--- PROVIDED ENTRIES Enclosed Below ---

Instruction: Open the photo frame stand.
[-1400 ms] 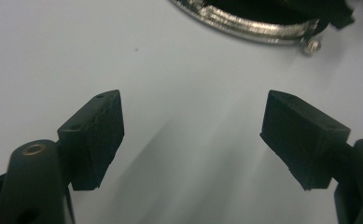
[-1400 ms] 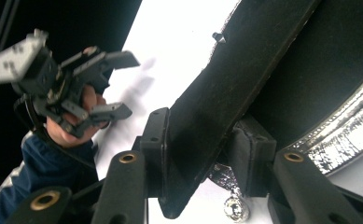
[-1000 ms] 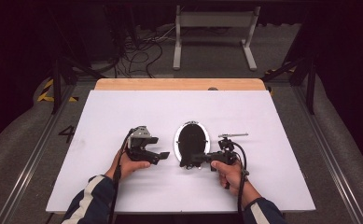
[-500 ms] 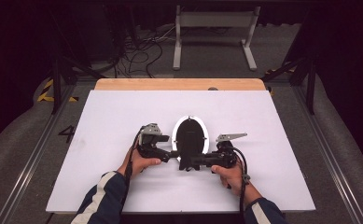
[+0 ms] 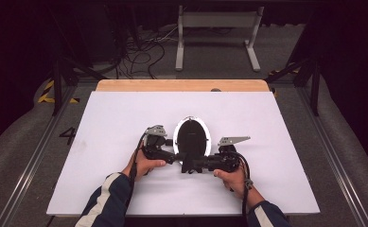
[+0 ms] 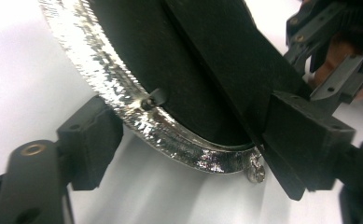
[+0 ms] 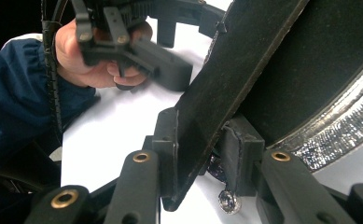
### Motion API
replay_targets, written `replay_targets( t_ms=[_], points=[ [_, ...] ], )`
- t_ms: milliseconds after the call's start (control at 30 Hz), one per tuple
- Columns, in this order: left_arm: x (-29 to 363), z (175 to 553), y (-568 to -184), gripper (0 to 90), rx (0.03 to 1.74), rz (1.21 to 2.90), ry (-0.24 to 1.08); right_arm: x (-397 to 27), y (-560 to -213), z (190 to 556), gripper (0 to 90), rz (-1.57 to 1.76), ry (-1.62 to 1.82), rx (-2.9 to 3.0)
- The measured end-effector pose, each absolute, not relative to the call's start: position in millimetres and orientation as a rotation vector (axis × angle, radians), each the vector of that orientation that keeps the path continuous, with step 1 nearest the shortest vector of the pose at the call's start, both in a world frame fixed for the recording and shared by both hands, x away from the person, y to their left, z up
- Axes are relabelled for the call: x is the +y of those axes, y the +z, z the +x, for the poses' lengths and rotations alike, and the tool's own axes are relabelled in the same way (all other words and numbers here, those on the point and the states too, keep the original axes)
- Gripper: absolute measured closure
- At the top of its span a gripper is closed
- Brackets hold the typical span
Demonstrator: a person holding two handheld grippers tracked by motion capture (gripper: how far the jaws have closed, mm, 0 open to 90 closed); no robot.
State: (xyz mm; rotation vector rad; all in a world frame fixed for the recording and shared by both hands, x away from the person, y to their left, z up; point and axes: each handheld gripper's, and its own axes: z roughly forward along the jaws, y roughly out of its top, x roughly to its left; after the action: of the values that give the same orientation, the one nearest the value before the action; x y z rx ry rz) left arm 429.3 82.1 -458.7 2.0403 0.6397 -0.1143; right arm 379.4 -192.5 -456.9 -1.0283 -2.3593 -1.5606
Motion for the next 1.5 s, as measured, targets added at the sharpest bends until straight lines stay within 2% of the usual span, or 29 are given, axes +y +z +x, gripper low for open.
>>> replay_targets(
  t_ms=[133, 367, 467, 500, 633, 1100, 1333, 1500],
  points=[
    [85, 430, -459, 23.2, 0.649, 2.020, -0.130, -193, -458, 380, 69.0, -1.031, -1.564, -2.352],
    [94, 429, -453, 41.9, 0.653, 1.980, -0.085, -193, -457, 380, 69.6, -1.066, -1.565, -2.376],
    [96, 429, -451, 46.3, 0.656, 1.980, -0.050, -193, -456, 380, 69.6, -1.075, -1.565, -2.380],
    [97, 429, -450, 51.7, 0.653, 1.969, -0.037, -192, -456, 380, 69.6, -1.082, -1.564, -2.390],
    [96, 427, -446, 61.9, 0.602, 1.972, -0.019, -192, -457, 382, 70.9, -1.124, -1.554, -2.410],
    [85, 423, -447, 60.0, 0.569, 2.035, 0.028, -192, -455, 382, 70.7, -1.171, -1.561, -2.429],
    [81, 419, -439, 65.2, 0.546, 2.038, 0.159, -193, -449, 380, 72.3, -1.189, -1.574, -2.457],
    [83, 418, -435, 75.0, 0.543, 2.011, 0.262, -196, -441, 381, 71.7, -1.157, -1.571, -2.508]
  ],
)
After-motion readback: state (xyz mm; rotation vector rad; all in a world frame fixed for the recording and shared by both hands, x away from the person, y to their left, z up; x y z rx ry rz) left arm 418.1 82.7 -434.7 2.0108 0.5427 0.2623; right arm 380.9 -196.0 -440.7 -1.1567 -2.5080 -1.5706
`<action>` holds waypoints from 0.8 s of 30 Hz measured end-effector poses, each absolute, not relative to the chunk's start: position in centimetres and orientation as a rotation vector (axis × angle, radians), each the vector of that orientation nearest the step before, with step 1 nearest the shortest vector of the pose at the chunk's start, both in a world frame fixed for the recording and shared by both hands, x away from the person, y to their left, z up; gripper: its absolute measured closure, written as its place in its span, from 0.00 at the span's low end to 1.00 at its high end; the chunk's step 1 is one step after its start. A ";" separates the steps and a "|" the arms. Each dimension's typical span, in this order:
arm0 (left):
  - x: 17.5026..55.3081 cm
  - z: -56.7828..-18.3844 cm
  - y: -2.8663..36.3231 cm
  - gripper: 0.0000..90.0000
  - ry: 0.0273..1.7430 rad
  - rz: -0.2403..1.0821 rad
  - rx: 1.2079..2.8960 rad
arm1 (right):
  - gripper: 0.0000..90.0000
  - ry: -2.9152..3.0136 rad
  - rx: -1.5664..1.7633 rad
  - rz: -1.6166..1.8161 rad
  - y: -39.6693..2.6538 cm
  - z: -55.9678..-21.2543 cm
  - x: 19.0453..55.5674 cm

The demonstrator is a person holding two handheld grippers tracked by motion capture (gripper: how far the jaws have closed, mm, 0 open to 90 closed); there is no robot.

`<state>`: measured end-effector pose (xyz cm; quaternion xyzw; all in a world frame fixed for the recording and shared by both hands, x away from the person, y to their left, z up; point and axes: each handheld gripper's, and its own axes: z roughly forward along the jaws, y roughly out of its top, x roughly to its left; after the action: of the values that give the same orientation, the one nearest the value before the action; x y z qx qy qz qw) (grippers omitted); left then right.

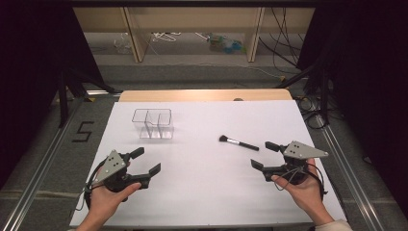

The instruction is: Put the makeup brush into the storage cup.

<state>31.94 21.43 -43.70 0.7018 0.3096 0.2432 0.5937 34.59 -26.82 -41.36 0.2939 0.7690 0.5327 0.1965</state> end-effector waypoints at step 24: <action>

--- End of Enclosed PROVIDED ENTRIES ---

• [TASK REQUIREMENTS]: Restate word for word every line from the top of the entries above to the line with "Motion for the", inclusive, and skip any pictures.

• [RESPONSE TO THIS EXERCISE]:
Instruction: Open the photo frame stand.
[-1400 ms] 
[-1400 ms] 
[-1000 ms] 
[-500 ms] 
[+0 ms] 
[+0 ms] 
[+0 ms] 
### Motion API
replay_targets, written `replay_targets( t_ms=[_], points=[ [_, ...] ], )`
- t_ms: milliseconds after the call's start (control at 30 Hz), one per tuple
- Columns, in this order: left_arm: x (-29 to 363), z (175 to 553), y (-568 to -184), gripper (0 to 90), rx (0.03 to 1.74), rz (1.21 to 2.90), ry (-0.24 to 1.08); right_arm: x (-397 to 27), y (-560 to -213), z (190 to 556), gripper (0 to 90), rz (-1.57 to 1.76), ry (-1.62 to 1.82), rx (-2.9 to 3.0)
- The measured end-effector pose, each absolute, not relative to the call's start: position in millimetres and orientation as a rotation vector (axis × angle, radians), each the vector of that orientation that keeps the path continuous, with step 1 nearest the shortest vector of the pose at the call's start, both in a world frame fixed for the recording and shared by both hands, x away from the person, y to their left, z up
- Axes are relabelled for the call: x is the +y of those axes, y the +z, z the +x, for the poses' lengths and rotations alike, and the tool's own axes are relabelled in the same way (all other words and numbers here, those on the point and the states too, keep the original axes)
- Gripper: absolute measured closure
- At the top of its span a gripper is closed
- Brackets hold the typical span
Demonstrator: a person holding two handheld grippers tracked by motion capture (gripper: how far the jaws have closed, mm, 0 open to 90 closed); no robot.
State: (xyz mm; rotation vector rad; all in a world frame fixed for the recording and shared by both hands, x away from the person, y to their left, z up; point and axes: each handheld gripper's, and its own axes: z roughly forward along the jaws, y roughly out of its top, x roughly to its left; after the action: of the values that give the same orientation, the one nearest the value before the action; x y z rx ry rz) left arm 429.3 82.1 -458.7 2.0403 0.6397 -0.1143; right arm 379.4 -192.5 -456.9 -1.0283 -2.3593 -1.5606
Motion for the next 1.5 s, as measured, targets added at the sharpest bends until straight lines stay within 2% of the usual span, or 29 are given, axes +y +z +x, gripper low for open.

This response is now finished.